- _TASK DESCRIPTION_
What follows is a listing; restate all of it word for word.

__________

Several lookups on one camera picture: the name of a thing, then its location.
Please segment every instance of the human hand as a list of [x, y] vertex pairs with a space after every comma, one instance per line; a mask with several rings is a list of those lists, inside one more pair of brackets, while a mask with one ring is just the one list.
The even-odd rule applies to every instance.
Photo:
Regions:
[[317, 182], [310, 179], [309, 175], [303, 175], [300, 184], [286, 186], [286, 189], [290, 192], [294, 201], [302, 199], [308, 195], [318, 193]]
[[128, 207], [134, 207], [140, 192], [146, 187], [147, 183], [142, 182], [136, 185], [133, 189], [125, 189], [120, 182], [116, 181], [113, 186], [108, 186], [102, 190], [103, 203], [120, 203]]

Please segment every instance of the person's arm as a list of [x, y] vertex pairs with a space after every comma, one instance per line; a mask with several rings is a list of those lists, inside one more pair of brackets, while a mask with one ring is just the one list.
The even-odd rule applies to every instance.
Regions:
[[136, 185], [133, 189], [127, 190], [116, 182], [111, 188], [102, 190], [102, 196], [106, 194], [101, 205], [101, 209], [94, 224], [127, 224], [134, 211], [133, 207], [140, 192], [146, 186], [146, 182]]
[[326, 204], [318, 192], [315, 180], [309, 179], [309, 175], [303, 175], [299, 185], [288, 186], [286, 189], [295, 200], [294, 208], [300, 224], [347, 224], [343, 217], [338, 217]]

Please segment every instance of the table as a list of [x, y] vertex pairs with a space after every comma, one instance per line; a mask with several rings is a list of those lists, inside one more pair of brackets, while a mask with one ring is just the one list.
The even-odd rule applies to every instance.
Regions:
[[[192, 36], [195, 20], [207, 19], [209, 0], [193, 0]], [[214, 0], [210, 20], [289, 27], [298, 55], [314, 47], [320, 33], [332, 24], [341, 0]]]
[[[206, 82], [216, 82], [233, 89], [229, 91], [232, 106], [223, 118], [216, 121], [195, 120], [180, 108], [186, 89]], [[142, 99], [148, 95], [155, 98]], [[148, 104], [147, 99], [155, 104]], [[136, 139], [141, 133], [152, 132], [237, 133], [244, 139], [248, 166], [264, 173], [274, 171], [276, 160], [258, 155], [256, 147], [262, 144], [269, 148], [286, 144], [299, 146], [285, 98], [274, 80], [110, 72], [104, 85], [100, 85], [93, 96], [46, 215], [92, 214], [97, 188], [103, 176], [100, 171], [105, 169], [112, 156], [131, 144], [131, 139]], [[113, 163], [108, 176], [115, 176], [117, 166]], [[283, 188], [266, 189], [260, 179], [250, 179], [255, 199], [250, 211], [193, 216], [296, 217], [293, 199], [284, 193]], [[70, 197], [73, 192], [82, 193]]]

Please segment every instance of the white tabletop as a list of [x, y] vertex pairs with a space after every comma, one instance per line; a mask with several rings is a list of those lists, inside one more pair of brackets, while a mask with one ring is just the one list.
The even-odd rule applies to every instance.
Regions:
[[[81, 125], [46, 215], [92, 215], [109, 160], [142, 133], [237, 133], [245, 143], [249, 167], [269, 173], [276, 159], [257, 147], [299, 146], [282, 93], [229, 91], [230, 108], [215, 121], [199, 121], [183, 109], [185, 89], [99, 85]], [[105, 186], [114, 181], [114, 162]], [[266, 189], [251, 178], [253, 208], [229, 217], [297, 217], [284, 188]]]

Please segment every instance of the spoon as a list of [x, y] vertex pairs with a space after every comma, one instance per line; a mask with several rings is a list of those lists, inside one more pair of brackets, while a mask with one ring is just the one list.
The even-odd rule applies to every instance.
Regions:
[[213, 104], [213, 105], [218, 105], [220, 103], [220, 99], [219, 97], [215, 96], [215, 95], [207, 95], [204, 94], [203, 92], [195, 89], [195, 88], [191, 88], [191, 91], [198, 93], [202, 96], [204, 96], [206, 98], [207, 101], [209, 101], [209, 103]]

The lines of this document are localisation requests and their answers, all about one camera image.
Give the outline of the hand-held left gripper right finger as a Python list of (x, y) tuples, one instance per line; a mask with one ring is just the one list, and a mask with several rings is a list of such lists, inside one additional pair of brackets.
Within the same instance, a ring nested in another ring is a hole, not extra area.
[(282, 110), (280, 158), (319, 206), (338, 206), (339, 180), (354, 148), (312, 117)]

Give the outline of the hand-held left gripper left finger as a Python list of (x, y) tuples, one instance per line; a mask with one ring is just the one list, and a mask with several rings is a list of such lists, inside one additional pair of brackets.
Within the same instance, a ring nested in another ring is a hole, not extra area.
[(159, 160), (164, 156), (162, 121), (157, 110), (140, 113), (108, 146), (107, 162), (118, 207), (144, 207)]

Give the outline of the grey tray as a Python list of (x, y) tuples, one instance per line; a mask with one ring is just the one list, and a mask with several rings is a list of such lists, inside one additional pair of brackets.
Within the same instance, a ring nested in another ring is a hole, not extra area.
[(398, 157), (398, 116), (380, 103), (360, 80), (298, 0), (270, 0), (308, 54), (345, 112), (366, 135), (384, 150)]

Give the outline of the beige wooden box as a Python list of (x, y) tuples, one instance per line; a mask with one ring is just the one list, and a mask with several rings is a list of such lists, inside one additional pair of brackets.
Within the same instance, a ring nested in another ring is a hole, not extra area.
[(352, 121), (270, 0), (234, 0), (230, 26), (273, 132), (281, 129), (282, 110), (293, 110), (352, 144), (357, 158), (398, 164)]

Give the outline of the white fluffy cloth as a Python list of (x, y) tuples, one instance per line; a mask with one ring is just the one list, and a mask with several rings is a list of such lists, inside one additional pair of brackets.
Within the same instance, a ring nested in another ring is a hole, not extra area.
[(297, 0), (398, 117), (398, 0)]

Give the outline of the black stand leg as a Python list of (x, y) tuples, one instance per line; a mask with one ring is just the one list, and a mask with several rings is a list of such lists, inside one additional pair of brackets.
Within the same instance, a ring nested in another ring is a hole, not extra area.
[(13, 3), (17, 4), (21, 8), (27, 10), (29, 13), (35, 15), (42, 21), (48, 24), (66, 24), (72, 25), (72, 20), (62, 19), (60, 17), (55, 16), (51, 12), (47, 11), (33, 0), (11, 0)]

__________

- _THE ANSWER_
Several lookups on one camera picture: the name of a thing, then its location.
Please segment every instance of the human hand as a list of [x, y] vertex pairs with a space after every comma, one instance per line; a mask with several rings is a list of those lists, inside one more pair of brackets, while a mask with one ring is just the one list.
The even-odd rule applies to every instance.
Photo:
Regions:
[[317, 182], [310, 179], [309, 175], [303, 175], [300, 184], [286, 186], [286, 189], [290, 192], [294, 201], [302, 199], [308, 195], [318, 193]]
[[128, 207], [134, 207], [140, 192], [146, 187], [147, 183], [142, 182], [136, 185], [133, 189], [125, 189], [120, 182], [116, 181], [113, 186], [108, 186], [102, 190], [103, 203], [120, 203]]

Please segment every instance of the person's arm as a list of [x, y] vertex pairs with a space after every comma, one instance per line; a mask with several rings is a list of those lists, inside one more pair of brackets, while a mask with one ring is just the one list.
The even-odd rule applies to every instance.
Regions:
[[136, 185], [133, 189], [127, 190], [116, 182], [111, 188], [102, 190], [102, 196], [106, 194], [101, 205], [101, 209], [94, 224], [127, 224], [134, 211], [133, 207], [140, 192], [146, 186], [146, 182]]
[[326, 204], [318, 192], [315, 180], [309, 179], [309, 175], [303, 175], [299, 185], [288, 186], [286, 189], [295, 200], [294, 208], [300, 224], [347, 224], [343, 217], [338, 217]]

Please segment every instance of the table as a list of [x, y] vertex pairs with a space after every comma, one instance per line; a mask with several rings is a list of those lists, inside one more pair of brackets, while a mask with one ring is just the one list.
The even-odd rule applies to every instance.
Regions:
[[[192, 36], [195, 20], [207, 19], [209, 0], [193, 0]], [[214, 0], [210, 20], [289, 27], [298, 55], [314, 47], [320, 33], [332, 24], [341, 0]]]
[[[206, 82], [216, 82], [233, 89], [229, 91], [232, 106], [223, 118], [216, 121], [195, 120], [180, 108], [186, 89]], [[142, 99], [148, 95], [155, 98]], [[148, 104], [147, 99], [155, 104]], [[136, 139], [141, 133], [152, 132], [237, 133], [244, 139], [248, 166], [264, 173], [274, 171], [276, 160], [258, 155], [256, 147], [262, 144], [269, 148], [286, 144], [299, 146], [285, 98], [274, 80], [110, 72], [104, 85], [100, 85], [93, 96], [46, 215], [92, 214], [97, 188], [103, 176], [100, 171], [105, 169], [112, 156], [131, 144], [131, 139]], [[113, 163], [108, 176], [115, 176], [117, 166]], [[283, 188], [266, 189], [260, 179], [250, 179], [255, 199], [250, 211], [193, 216], [296, 217], [293, 199], [284, 193]], [[70, 197], [73, 192], [82, 193]]]

Please segment every instance of the white tabletop as a list of [x, y] vertex pairs with a space after every comma, one instance per line; a mask with several rings is a list of those lists, inside one more pair of brackets, while a mask with one ring is just the one list.
The even-odd rule applies to every instance.
Regions:
[[[81, 125], [46, 215], [92, 215], [109, 160], [142, 133], [237, 133], [245, 143], [249, 167], [269, 173], [276, 159], [257, 147], [299, 146], [282, 93], [229, 91], [230, 108], [215, 121], [199, 121], [183, 109], [185, 89], [99, 85]], [[105, 186], [114, 181], [114, 162]], [[266, 189], [251, 178], [253, 208], [229, 217], [297, 217], [284, 188]]]

Please segment every instance of the spoon as a list of [x, y] vertex pairs with a space after every comma, one instance per line; a mask with several rings is a list of those lists, inside one more pair of brackets, while a mask with one ring is just the one list.
The even-odd rule applies to every instance.
Regions:
[[213, 104], [213, 105], [218, 105], [220, 103], [220, 99], [219, 97], [215, 96], [215, 95], [207, 95], [204, 94], [203, 92], [195, 89], [195, 88], [191, 88], [191, 91], [198, 93], [202, 96], [204, 96], [206, 98], [207, 101], [209, 101], [209, 103]]

The lines of this document are localisation requests and their answers, all about one camera image.
Give the outline of the hand-held left gripper right finger as a Python list of (x, y) tuples, one instance per line; a mask with one ring is just the one list, and a mask with several rings is a list of such lists, inside one additional pair of brackets.
Within the same instance, a ring nested in another ring is a hole, not extra area.
[(282, 110), (280, 158), (319, 206), (338, 206), (339, 180), (354, 148), (312, 117)]

Give the outline of the hand-held left gripper left finger as a Python list of (x, y) tuples, one instance per line; a mask with one ring is just the one list, and a mask with several rings is a list of such lists, inside one additional pair of brackets.
Within the same instance, a ring nested in another ring is a hole, not extra area.
[(159, 160), (164, 156), (162, 121), (157, 110), (140, 113), (108, 146), (107, 162), (118, 207), (144, 207)]

Give the outline of the grey tray as a Python list of (x, y) tuples, one instance per line; a mask with one ring is just the one list, and a mask with several rings is a list of such lists, inside one additional pair of brackets.
Within the same instance, a ring nested in another ring is a hole, not extra area.
[(398, 157), (398, 116), (380, 103), (360, 80), (298, 0), (270, 0), (308, 54), (345, 112), (366, 135), (384, 150)]

Give the outline of the beige wooden box as a Python list of (x, y) tuples, one instance per line; a mask with one ring is just the one list, and a mask with several rings is a list of such lists, inside one additional pair of brackets.
Within the same instance, a ring nested in another ring is a hole, not extra area.
[(352, 121), (270, 0), (234, 0), (230, 26), (273, 132), (281, 129), (282, 110), (293, 110), (352, 144), (357, 158), (398, 164)]

Give the outline of the white fluffy cloth as a Python list of (x, y) tuples, one instance per line; a mask with one ring is just the one list, and a mask with several rings is a list of such lists, inside one additional pair of brackets.
Within the same instance, a ring nested in another ring is a hole, not extra area.
[(297, 0), (398, 117), (398, 0)]

Give the outline of the black stand leg as a Python list of (x, y) tuples, one instance per line; a mask with one ring is just the one list, and a mask with several rings is a list of such lists, inside one additional pair of brackets.
Within the same instance, a ring nested in another ring is a hole, not extra area.
[(13, 3), (17, 4), (21, 8), (27, 10), (29, 13), (35, 15), (42, 21), (48, 24), (66, 24), (72, 25), (72, 20), (62, 19), (60, 17), (55, 16), (51, 12), (47, 11), (33, 0), (11, 0)]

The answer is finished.